Stored data entries:
********************

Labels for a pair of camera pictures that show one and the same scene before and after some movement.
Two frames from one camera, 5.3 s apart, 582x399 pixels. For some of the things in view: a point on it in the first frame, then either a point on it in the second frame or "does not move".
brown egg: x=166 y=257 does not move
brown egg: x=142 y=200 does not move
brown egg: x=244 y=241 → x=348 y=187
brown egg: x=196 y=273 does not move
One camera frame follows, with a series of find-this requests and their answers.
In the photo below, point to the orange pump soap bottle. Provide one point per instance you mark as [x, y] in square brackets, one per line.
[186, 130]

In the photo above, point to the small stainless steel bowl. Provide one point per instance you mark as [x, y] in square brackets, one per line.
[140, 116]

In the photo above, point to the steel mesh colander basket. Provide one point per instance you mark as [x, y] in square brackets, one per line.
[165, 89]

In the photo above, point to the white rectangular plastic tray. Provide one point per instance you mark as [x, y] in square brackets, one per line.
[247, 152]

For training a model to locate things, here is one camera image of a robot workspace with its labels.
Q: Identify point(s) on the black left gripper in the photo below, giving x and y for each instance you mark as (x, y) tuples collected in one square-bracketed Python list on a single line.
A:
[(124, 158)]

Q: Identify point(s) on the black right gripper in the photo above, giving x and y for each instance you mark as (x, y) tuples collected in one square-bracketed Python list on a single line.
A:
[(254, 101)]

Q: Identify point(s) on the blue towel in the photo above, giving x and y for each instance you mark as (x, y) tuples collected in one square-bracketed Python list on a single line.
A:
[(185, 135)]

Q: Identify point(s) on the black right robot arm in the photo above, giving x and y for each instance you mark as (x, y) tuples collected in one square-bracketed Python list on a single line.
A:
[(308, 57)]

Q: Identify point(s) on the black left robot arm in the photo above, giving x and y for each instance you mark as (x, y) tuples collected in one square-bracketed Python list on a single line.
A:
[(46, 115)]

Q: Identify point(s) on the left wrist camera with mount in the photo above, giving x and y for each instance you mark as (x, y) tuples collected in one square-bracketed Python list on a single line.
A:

********************

* _Problem to solve_:
Say how many lines in the records hold the string "camera", and say nothing else.

* _Written answer_:
5